Les Gears of war, Resistance, Halo ne dépasseront jamais le stade d’avortons financièrement glorieux de la génération de machines en cours quand leurs débauches de moyens leur permettent d’être des enfants de leur siècle. Ils stagnent en tube comme des bébés-éprouvettes, génétiquement modifiés, issus de souches croisées, biberonnés sur les rails usés de choix de game design tautologiques, consanguins. Leur chemin de croix revient à courir après une identité, sinon une âme en propre en empruntant mécaniquement les routes qui les en éloignent. The kids are NOT alright.
Resistance 3 s’ouvre sur des paysages d’un automne splendide, crépusculaire, se meure dans les saisissants effets de particules d’un hiver duveteux et finit par s’enterrer dans le sarcophage bleu acier d’un vaisseau extra-terrestre. Entre les étapes de cet énième récit (quatrième volet pour la licence si l’on compte le spin off PSP) de l’humanité réduite à un héros contre une invasion alien (appelé des chimères, avec l’utilité que l’on sait de les poursuivre), le pauvre joueur sera passé par toutes les étapes du « jeu de tir à la première personne moderne » en contexte de science fiction (arsenal fourni et club vacances inclus). Mais également par l’essuyage de plâtre d’une industrie qui ne s’excuse même plus de ces modes de productions foireux.
Passage obligé donc, un chapitre « ride » certes grisant, sensiblement réussi entre des immeubles dévastés où le héros Joe Capelli se voit privé de ses armes et trace entre des scripts pétaradants (explosions, effondrements, tirs nourris, ennemis omniprésents) se déclenchant sur son passage sans jamais vraiment mettre en péril sa vie. A croire que les producteurs de FPS ont trouvé l’alpha du prêt-à-jouer dans la construction narrative du petit train de la mine à Disneyland. Étape encore, le « village zombie » qui depuis « Nous n’irons plus à Ravenholm » célèbre chapitre de Half life 2 instigateur de cette tendance pénible et stupide, crache son litre de tripailles et de stress forcé dans tous les FPS modernes sur la tombe du genre survival horror (Et puis c’est quoi cette race d’envahisseurs incompétents même pas foutus de faire le ménage dans leurs morts ?!). étape… dans tes mains, la traversée nocturne balayée par les faisceaux des snipers. Etape… m’en cinq, l’attaque du train, la ballade en bateau, le boss araignée géante, la séquence Quick Time Event (3,2,1… NNNNNN, Bravo, a winner is you !), la séquence de fin où l’on ne contrôle plus rien mais on gagne quand même.

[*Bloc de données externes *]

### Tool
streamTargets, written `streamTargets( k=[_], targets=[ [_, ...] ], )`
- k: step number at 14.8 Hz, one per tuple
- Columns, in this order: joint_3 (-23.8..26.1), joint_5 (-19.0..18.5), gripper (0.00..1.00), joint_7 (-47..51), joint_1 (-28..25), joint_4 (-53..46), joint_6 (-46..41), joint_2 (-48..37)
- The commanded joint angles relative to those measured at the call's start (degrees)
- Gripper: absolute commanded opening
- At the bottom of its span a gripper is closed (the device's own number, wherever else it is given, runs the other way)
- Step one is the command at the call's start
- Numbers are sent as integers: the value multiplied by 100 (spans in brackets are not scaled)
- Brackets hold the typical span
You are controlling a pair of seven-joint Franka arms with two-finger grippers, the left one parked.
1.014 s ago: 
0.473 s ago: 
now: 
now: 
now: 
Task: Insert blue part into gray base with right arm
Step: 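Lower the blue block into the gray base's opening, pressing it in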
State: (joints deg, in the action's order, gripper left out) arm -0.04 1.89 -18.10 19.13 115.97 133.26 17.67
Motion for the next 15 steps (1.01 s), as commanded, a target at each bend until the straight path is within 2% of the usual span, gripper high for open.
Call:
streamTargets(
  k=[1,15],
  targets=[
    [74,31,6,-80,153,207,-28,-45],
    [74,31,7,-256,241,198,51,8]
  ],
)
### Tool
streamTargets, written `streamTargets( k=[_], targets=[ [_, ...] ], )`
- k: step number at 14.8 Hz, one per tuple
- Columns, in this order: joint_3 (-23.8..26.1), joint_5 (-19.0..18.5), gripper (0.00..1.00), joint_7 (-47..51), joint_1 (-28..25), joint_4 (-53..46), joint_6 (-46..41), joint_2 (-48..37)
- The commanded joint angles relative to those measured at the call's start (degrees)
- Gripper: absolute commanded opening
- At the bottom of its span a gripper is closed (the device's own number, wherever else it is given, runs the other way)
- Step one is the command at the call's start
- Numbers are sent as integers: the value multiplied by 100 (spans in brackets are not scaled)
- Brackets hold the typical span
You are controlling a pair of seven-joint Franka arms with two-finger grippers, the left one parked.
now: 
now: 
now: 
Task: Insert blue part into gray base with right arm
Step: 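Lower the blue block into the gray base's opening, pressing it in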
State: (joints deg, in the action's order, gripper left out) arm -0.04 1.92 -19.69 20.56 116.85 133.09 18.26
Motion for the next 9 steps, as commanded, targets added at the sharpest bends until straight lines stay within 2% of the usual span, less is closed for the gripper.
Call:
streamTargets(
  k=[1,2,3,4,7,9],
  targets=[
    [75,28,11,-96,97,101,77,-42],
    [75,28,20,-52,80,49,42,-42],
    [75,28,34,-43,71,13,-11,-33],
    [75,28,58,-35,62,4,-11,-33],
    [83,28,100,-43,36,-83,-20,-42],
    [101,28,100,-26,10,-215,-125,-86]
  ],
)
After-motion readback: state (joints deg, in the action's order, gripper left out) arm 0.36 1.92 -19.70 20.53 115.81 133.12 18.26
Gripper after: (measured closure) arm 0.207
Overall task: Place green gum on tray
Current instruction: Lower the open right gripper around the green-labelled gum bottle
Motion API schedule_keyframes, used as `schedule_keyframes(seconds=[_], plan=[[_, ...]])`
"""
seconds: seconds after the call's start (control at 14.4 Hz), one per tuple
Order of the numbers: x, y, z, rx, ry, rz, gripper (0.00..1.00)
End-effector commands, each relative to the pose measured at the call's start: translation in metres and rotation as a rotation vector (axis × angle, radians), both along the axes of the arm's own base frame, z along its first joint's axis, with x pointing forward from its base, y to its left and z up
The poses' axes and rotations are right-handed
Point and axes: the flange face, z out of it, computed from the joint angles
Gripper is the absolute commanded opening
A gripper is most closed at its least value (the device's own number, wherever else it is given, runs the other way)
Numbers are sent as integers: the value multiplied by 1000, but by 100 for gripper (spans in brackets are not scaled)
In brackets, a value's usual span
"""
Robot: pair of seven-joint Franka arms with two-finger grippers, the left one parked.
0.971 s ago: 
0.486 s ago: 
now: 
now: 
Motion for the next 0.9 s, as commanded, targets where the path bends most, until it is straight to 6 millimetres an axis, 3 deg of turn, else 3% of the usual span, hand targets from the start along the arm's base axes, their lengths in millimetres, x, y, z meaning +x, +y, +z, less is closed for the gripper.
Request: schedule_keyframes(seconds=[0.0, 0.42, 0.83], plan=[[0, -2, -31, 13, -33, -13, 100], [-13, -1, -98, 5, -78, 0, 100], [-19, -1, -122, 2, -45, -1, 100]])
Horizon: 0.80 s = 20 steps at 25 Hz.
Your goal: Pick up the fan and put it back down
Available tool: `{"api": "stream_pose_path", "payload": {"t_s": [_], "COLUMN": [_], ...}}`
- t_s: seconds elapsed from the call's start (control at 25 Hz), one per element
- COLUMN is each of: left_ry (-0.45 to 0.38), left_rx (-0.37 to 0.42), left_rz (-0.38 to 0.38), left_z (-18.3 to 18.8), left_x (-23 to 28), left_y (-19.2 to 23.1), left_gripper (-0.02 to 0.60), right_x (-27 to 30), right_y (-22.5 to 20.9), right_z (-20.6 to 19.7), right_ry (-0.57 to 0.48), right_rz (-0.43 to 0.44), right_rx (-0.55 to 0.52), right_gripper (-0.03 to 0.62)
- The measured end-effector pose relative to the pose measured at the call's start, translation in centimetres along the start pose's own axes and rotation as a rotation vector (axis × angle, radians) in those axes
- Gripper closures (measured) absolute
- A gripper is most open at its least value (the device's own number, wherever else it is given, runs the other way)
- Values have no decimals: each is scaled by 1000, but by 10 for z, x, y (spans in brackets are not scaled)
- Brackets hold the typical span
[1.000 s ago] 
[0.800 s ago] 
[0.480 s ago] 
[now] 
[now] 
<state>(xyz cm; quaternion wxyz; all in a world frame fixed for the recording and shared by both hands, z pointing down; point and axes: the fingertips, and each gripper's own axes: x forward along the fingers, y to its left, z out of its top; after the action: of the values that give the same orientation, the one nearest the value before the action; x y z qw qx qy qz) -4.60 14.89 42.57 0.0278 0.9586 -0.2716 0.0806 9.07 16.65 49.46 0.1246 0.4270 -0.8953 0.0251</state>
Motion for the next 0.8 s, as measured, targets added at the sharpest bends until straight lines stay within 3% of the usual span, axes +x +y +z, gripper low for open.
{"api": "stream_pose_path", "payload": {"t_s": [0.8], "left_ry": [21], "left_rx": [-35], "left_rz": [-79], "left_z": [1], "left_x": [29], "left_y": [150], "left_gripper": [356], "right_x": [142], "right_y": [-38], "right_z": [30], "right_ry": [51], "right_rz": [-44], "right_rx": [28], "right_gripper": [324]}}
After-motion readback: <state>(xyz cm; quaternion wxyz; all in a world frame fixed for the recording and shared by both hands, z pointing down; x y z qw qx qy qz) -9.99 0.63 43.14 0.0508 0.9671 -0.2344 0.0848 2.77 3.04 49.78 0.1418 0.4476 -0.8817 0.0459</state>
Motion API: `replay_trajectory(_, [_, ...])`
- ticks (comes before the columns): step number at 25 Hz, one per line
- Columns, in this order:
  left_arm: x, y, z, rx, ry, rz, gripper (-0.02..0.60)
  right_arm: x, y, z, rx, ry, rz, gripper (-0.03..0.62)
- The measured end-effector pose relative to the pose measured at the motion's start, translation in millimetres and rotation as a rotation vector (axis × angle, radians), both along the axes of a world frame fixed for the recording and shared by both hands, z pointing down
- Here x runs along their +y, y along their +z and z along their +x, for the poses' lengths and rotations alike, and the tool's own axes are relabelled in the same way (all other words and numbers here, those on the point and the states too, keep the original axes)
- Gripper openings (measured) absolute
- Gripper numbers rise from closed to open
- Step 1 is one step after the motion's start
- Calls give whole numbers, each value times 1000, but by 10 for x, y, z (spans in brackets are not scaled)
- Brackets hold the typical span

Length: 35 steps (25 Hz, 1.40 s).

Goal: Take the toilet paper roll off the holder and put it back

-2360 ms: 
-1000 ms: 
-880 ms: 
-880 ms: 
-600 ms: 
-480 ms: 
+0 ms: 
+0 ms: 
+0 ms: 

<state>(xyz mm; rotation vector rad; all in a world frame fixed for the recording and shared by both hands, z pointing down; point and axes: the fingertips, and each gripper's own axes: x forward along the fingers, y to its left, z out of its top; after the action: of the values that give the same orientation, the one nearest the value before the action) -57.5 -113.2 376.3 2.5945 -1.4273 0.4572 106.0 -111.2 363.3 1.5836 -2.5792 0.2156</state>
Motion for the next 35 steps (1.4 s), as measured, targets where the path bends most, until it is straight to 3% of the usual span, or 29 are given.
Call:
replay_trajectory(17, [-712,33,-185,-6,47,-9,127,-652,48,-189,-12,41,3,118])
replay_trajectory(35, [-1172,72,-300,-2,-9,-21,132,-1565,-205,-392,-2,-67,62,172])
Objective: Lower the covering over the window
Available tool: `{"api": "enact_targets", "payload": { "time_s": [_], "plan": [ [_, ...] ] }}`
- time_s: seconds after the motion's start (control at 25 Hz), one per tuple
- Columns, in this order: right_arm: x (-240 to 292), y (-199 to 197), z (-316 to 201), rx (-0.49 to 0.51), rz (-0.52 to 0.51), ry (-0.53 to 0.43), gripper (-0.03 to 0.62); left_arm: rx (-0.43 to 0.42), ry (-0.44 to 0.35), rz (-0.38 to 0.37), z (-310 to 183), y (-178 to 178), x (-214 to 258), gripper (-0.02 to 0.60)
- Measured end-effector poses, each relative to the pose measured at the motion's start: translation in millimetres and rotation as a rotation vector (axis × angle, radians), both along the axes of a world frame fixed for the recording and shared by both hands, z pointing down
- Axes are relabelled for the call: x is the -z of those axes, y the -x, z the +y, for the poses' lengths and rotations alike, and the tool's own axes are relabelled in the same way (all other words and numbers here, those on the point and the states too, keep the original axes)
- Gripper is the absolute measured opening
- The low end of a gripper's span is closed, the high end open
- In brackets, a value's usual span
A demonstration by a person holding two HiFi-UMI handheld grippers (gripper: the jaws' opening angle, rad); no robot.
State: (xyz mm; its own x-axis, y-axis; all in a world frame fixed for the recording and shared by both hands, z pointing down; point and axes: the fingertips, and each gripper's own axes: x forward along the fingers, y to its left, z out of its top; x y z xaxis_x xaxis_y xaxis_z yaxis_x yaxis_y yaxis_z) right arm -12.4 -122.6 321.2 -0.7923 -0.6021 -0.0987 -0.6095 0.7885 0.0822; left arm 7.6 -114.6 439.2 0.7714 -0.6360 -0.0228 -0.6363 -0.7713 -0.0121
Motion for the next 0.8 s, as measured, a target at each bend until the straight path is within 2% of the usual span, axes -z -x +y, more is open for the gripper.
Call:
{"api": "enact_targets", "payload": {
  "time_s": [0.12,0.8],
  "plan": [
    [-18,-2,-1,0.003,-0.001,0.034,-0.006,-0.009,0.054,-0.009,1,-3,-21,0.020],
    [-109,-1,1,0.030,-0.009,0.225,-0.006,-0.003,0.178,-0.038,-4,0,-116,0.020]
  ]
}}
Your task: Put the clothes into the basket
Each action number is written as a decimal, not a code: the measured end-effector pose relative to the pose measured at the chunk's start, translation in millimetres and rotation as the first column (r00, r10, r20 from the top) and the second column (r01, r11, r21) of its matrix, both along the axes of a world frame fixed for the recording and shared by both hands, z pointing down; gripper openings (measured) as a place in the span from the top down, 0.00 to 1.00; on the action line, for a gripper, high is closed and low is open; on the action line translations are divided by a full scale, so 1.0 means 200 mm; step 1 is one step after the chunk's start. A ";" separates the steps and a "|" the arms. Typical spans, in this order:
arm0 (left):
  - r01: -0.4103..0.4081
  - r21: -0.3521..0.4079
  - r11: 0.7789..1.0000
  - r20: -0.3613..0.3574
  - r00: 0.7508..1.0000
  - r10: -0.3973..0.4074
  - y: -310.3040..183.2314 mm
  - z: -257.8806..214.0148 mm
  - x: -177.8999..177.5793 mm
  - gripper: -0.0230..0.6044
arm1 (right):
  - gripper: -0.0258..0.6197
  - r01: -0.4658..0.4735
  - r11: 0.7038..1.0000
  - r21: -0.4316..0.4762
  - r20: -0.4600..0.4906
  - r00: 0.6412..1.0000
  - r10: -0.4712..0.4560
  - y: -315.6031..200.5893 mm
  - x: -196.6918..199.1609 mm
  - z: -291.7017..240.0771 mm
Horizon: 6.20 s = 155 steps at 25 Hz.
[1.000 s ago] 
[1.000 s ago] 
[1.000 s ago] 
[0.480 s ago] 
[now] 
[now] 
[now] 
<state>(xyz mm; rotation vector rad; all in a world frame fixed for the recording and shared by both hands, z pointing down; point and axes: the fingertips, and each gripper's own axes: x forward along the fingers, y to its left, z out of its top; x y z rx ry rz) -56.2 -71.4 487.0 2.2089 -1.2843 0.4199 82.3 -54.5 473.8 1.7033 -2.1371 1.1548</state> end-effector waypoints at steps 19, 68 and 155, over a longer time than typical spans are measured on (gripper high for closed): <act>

Oh bien sûr, Resistance 3 ose parfois et s’offre une petite sortie de route comme ce combat en arène contre une communauté de gardiens de prisons sanguinaires rappelant au bon souvenir du New York 1997 de John Carpenter. Maigre et courte consolation.
Dans la perspective où cet inventaire aussi sexy qu’une feuille de route Google maps ne soit que le reflet d’une lassitude purement subjective face à un genre triomphant et ces formes stériles mais plébiscités (admettons), on devra quand même faire le constat d’un j’menfoutisme sur les finitions dont on demandera dès lors si elles font elles aussi partie intégrante de cette modernité. Au joueur soucieux de jouer Online ou en Coop, la joie de devoir télécharger des patchs de plus de 600 Mo, de payer un Online pass s’il achète le jeu en occasion, de supporter en solo une intelligence très artificielle, des bugs d’affichage divers et un changement de la difficulté à la volée symptomatique d’un jeu qui tout entier ne se fait même plus d’illusions sur son intérêt à être rejoué.
A ses débuts, Resistance avait pour originalité son esthétique Happy days passée du côté de la catastrophe. En trois épisodes, il n’en a rien fait. Son échec conceptuel en tant que produit culturel taillé pour occuper les premières places des charts entre en curieuse résonance avec l’idée que l’on peut se faire des Etats-Unis aujourd’hui. Un rêve américain grande gueule et estropié, qui n’en finit pas d’en finir. Avalé dans une logique commerciale qui lui vole la possibilité d’une âme in utero, le FPS a perdu. L’Amérique a perdu. C’est un peu le jeu vidéo qui en crève tir après tir dans une fusillade où on ne distingue plus les échanges de coups de feu et les coups de marteau sur les clous du cercueil. Mais de tous ces enfants de la balle perdue de la génération HD, Resistance 3 a pour lui d’incarner le bon élève (agréable à regarder) discret, drapé de la politesse du désespoir qui fait de son mieux pour liquider son héritage génétique insipide, sans descendance souhaitable, sans promettre ni jours et ni jeux meilleurs. Pas plus qu’un Halo ou qu’un Gears, mais tout de même, Resistance is futile.